“I guess that showed him.”
“What these women wanted was spiritual purity. Of course, they were probably a little crazy and some of them were anorexic and dying to die. The shortest route to heaven was a quickie divorce between the body and the spirit.”
“So sex was out of the picture.”
“Was she beautiful?”
“Who?”
“Dorrie? Your first wife?”
Larry blinked. This seemed a trick question, arriving without preamble.
“Well, was she?”
“It’s hard to say.”
“Why, Larry?” Beth’s voice bent sharply, and her eyes stared hard at the bony plate in his chest. “It seems to me that’s something you would have noticed in five years of marriage, whether or not your wife was beautiful.”
“She could be attractive.”
“Fat or thin?”
“Skinny.”
“A skinny car saleswoman. Wait, I’m getting an image. Lots of jangling jewelry?” She said this cruelly, which was not her usual way.
“Lots.”
“Gobs of blue eye shadow?”
“I can’t remember.”
“Oh God, why am I jealous of her? Will you explain that to me please?”
“You shouldn’t be. There’s no reason.”
“I’m mean. I’m pathetic.”
“You’re not.”
“There is a reason, though.”
“What?”
“Because you told me once, way back when we first met, that she was sexy.”
“Did I say that?”
“You said sex was the only part of your marriage with Dorrie that worked.”
“Well, except for the end, the last few months. At the end nothing worked.”
“Oh, Larry, love, I shouldn’t have brought this up. You look so tragic and sad all of a sudden. You look like you’re going to cry.”
Larry met Dorrie Shaw at a Halloween party in 1975. He came as a clown; she was a Martian. The Martian suit, with its spiky green antennae and pointed shoes, made her look full of sparks and suppressed laughter. Her breasts were small and round, and, he guessed, hard as tennis balls. When she danced she swerved her hips wildly, her feet moving like flints, but she held her upper body stiff with her elbows tucked in close. The effect was unexpectedly elegant. And sexy.
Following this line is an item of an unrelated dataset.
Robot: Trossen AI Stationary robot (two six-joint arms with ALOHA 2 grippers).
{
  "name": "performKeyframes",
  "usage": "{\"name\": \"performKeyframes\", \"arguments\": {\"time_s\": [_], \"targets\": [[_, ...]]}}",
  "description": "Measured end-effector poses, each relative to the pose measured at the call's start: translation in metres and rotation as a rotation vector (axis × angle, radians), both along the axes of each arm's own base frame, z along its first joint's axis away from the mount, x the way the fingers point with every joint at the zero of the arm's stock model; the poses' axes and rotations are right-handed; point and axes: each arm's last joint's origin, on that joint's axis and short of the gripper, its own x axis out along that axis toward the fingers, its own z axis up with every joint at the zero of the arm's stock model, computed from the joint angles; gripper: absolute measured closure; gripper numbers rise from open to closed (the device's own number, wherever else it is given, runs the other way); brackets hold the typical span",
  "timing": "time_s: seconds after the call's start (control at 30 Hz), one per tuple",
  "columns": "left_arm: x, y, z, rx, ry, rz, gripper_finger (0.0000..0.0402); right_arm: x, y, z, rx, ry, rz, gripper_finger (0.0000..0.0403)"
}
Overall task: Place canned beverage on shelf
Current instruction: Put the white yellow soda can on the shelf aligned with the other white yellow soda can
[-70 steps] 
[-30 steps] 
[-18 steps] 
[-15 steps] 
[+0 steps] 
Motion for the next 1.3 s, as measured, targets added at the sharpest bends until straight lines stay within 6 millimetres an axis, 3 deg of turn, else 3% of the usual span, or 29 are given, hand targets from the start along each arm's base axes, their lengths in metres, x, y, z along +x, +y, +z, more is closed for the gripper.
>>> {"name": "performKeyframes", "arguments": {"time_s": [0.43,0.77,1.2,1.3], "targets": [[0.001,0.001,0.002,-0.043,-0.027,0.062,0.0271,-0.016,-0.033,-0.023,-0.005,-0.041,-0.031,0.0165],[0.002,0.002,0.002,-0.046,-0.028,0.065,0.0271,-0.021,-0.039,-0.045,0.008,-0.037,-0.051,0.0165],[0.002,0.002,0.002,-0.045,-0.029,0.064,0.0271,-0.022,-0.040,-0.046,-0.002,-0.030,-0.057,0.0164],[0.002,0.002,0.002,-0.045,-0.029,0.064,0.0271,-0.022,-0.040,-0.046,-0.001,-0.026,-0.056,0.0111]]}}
A week later he phoned her at work - she’d let slip that she was employed by Manitoba Motors - and asked her out to a movie. “I’m the clown guy,” he reminded her. “Oh, yeah,” she said. “You’re the one who works in a flower store.”
A few days later he was in her bed, sweetly, plumply, satisfyingly fucked. Dorrie had her own apartment on Lorraine Avenue, a miniature living room, a strip kitchen, and a surprisingly large bedroom with a double bed. Larry could tell she’d put some thought into the bedside lighting, which was soft and pinkish in tone.
He was twenty-five and had been to bed with five different women since his first encounter with Sally. Not a large number, but not a shameful zero either. At this time in his life he began to suspect that there was more ongoing sex in the world than he’d been led to believe, though he wasn’t sure about Dorrie’s sexual past. She was secretive, careful, clean, and skillful. Her personal contradictions kept him off guard; she was a distracted woman but one who possessed the gift of fierce concentration. She kept her eyes squeezed tight when she made love, her whole body taking him in its grasp and, afterwards, falling asleep under the dead-weight of happiness, the peace of the well-fucked - as she herself would have put it.
Fucking was her sole word for the act of love, and she was able to pronounce that charged, heated monosyllable with a calm neutrality, exactly as she pronounced such other activities as shopping or driving. How many other men had there been? He was always, before their marriage, and during, on the edge of putting the question to her, but when the subject loomed, some sharp movement on her part, a dismissive shake of her head, warned him to hold off. She kept her secrets, and he half admired her for leaving him to pluck them out by guesswork.
They made love in his father’s car, on the floor in the backroom of the florist’s where he worked, on the grass at Birds Hill Park, in an upstairs bathroom at Bill and Heather Herschel’s, where they went to a housewarming party, in eleven different freezing hotel rooms during their honeymoon in England, on an airplane coming home to Canada, struggling under the Air Canada blanket and trying to keep their breathing inaudible. When they came together they were intense and silent, as though they’d been born to an age ignorant of the discourse of love. Endearments, curses, complaints closed themselves off when their bodies joined, a light switch doused. Only at the end of their marriage did Dorrie sometimes bark into his ear a command to hurry, that he was taking too long, and that was one of the ways he knew it was over between them.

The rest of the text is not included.